OBATDIGITAL – Badan Pengawas Obat dan Makanan (BPOM) terus melakukan terobosan untuk mendukung usaha mikro kecil dan menengah (UMKM) yang bergerak dalam bidang pengolahan produk pangan.

Salah satunya melalui Aplikasi Rumah Informasi Registrasi Pangan Olahan yang diluncurkan pada Selasa (09/022021) secara daring dan luring. Dengan cara ini BPOM melakukan percepatan registrasi pangan olahan dan peningkatan pemahaman pelaku usaha pangan olahan.

Dalam acara launching Aplikasi Rumah Informasi Registrasi Pangan Olahan ini, Badan POM juga melakukan kegiatan Jemput Bola Registrasi Pangan Olahan, berupa desk registrasi, coaching clinic, dan bimbingan teknis kepada pelaku usaha, baik yang dilakukan secara daring dan luring, sebagai komitmen mewujudkan pelayanan prima dalam bidang registrasi pangan olahan.

Aplikasi tersebut merupakan aplikasi berbasis web yang dapat diakses oleh pelaku usaha melalui situs http://registrasipangan.pom.go.id/rumahRPO/. Aplikasi ini dilengkapi menu simulasi dalam melakukan registrasi pangan olahan, sebagai tutorial bagi pengguna aplikasi secara mandiri.

“Peluncuran Aplikasi Rumah Informasi Registrasi Pangan Olahan diharapkan dapat memperluas jangkauan pelaku usaha di seluruh Indonesia yang memerlukan informasi mengenai registrasi pangan olahan,” ujar Kepala BPOM, Penny K. Lukito dalam rilisnya (8/2/2021).

Dengan kondisi pandemi yang mengurangi layanan tatap muka, aplikasi  ini diharapkan dapat memudahkan pelaku usaha mengetahui persyaratan dan cara mendaftarkan pangan olahan.

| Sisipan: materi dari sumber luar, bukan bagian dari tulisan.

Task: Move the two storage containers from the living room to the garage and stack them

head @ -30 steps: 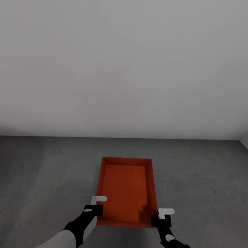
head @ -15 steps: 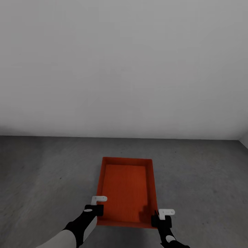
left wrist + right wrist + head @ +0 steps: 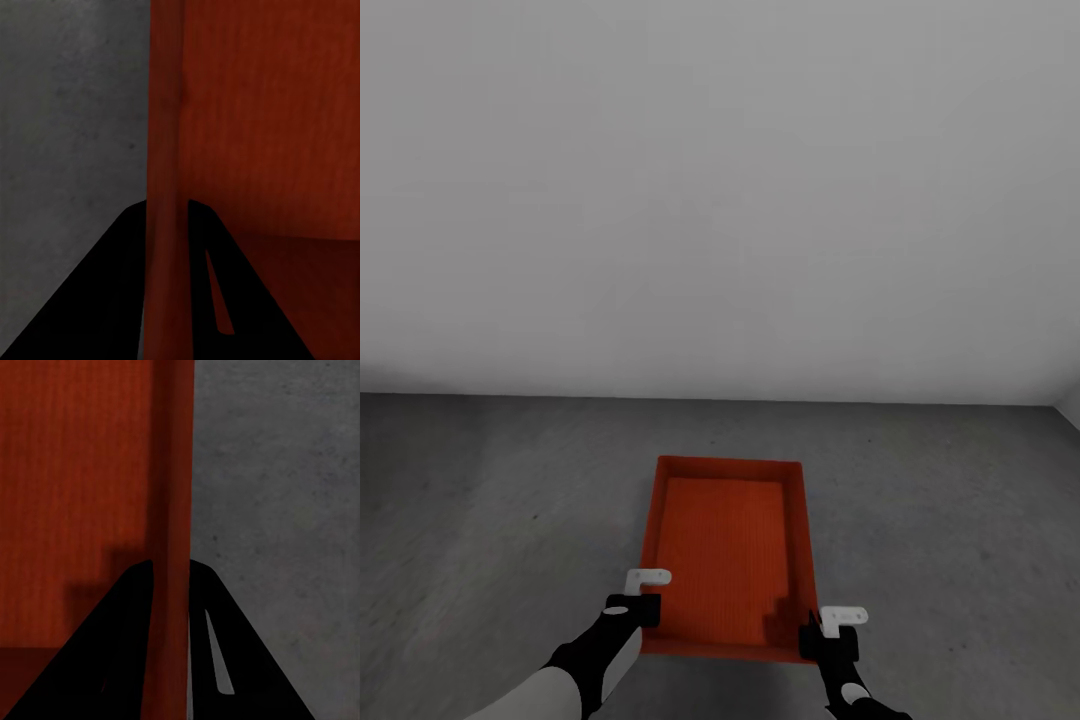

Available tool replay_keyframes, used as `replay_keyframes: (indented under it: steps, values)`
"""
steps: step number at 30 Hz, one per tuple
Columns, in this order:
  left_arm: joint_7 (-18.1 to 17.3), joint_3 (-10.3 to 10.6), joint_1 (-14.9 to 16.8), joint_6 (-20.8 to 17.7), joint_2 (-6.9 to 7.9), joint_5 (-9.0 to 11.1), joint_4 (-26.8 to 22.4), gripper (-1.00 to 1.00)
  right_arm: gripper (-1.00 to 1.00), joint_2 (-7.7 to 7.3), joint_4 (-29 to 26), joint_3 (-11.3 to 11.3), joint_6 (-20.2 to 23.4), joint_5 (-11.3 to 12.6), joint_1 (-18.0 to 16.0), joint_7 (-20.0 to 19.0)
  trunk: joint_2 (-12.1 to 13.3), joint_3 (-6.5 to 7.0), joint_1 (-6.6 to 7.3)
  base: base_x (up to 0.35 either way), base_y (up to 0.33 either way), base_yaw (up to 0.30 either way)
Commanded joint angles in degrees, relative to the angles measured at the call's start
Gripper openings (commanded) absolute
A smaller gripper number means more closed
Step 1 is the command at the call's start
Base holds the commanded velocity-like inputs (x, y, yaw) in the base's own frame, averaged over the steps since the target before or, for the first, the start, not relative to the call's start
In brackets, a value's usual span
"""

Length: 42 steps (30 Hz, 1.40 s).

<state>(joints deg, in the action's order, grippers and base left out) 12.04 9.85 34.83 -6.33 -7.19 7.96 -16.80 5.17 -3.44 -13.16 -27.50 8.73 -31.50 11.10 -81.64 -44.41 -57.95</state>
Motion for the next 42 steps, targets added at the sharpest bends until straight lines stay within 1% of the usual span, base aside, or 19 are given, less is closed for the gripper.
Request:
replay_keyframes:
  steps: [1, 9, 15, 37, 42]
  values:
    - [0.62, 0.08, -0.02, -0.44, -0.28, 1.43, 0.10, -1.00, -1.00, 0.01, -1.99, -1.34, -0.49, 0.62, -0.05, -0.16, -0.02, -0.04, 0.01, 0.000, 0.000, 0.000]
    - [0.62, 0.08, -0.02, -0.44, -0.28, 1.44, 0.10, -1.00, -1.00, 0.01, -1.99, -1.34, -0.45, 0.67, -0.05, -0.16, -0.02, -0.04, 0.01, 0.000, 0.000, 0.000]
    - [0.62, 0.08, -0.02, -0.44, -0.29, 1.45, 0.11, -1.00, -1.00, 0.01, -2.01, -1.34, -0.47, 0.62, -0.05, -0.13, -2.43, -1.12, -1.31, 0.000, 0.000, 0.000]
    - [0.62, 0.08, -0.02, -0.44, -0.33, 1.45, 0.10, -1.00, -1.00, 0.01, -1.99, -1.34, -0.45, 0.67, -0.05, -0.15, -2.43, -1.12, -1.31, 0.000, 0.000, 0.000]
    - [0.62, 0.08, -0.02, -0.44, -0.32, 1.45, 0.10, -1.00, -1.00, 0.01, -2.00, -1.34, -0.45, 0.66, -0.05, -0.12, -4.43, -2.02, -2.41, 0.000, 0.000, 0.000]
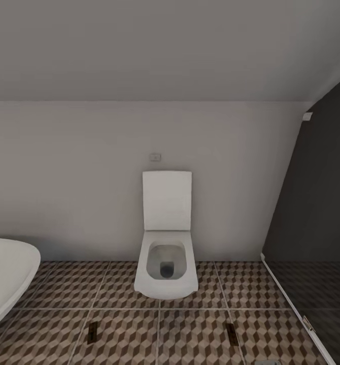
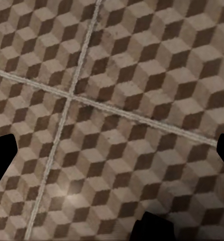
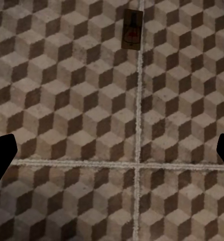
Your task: Take the four mousetraps from the cabinet in the bathroom and place them on the bathroom floor. Make sure all four end up on the same floor surface, and ensure that at least two of them are either under or directly next to the same bathroom sink.
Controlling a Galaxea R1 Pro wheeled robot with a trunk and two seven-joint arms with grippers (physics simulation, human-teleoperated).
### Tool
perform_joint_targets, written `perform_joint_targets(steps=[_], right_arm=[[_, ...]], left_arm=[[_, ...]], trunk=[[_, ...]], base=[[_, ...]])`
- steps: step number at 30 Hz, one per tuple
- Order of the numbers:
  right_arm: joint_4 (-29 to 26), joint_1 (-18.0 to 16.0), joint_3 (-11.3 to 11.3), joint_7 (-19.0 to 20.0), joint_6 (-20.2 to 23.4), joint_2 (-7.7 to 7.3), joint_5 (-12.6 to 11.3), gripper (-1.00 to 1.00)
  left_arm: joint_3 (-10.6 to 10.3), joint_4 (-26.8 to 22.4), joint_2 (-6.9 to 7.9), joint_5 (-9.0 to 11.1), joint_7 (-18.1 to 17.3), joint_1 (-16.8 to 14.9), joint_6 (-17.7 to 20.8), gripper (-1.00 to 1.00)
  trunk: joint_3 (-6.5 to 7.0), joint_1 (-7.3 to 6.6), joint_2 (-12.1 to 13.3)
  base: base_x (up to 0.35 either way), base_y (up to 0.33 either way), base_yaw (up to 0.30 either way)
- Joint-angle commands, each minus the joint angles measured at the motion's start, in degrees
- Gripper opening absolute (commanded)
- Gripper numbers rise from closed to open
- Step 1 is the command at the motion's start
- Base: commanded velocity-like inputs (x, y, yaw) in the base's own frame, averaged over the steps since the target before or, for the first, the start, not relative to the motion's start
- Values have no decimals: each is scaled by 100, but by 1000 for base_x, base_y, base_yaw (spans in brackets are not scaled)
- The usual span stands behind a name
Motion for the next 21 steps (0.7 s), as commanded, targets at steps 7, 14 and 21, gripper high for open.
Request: perform_joint_targets(steps=[7, 14, 21], right_arm=[[25, -10, 41, 2, -40, 0, 4, 100], [25, -10, 42, 2, -40, 0, 4, 100], [25, -10, 42, 2, -40, 1, 4, 100]], left_arm=[[-29, 18, -170, 25, 0, -3, -16, 100], [-32, 17, -232, 25, 0, 1, -17, 100], [-29, 13, -244, 24, 0, 2, -20, 100]], trunk=[[-6, -1, -3], [-6, -1, -3], [-6, -1, -3]], base=[[0, 0, 0], [0, 0, 0], [0, 0, 0]])
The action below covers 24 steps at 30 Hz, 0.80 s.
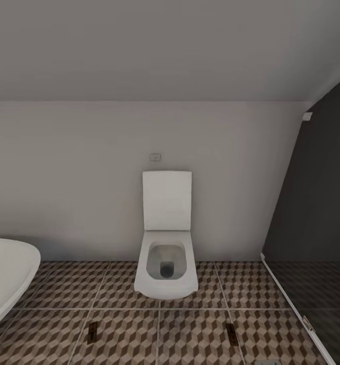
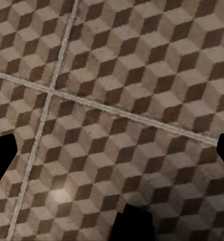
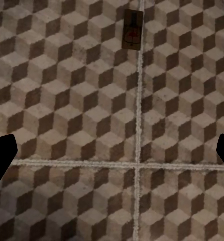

Lebih lanjut Penny menjelaskan bahwa sistem pengawasan pangan nasional yang efektif sangat penting untuk melindungi kesehatan dan keselamatan masyarakat. Ditambah globalisasi dan industri 4.0 menuntut BPOM memperkuat sistem pengawasan pangan sekaligus melaksanakan strategi pengawasan pangan berbasis risiko dan bersifat pencegahan (preventive approach).

Penny menjelaskan bahwa kondisi keamanan pangan tergantung pada sistem pengawasan yang komprehensif. Sementara itu, sistem pengawasan tidak hanya berdasarkan pengawasan di tingkat industri pangan sebagai produsen.

Tetapi juga pengawasan sepanjang rantai pangan, dari mulai budidaya/bahan baku, produksi, distribusi, dan sampai ke tangan konsumen (from farm to table) memenuhi aspek keamanan, mutu, gizi dan label pangan olahan.

“BPOM terus berkomitmen mendukung kemandirian dan daya saing UMKM yang sejalan dengan program Nasional Bangga Buatan Indonesia,” pungkas Penny.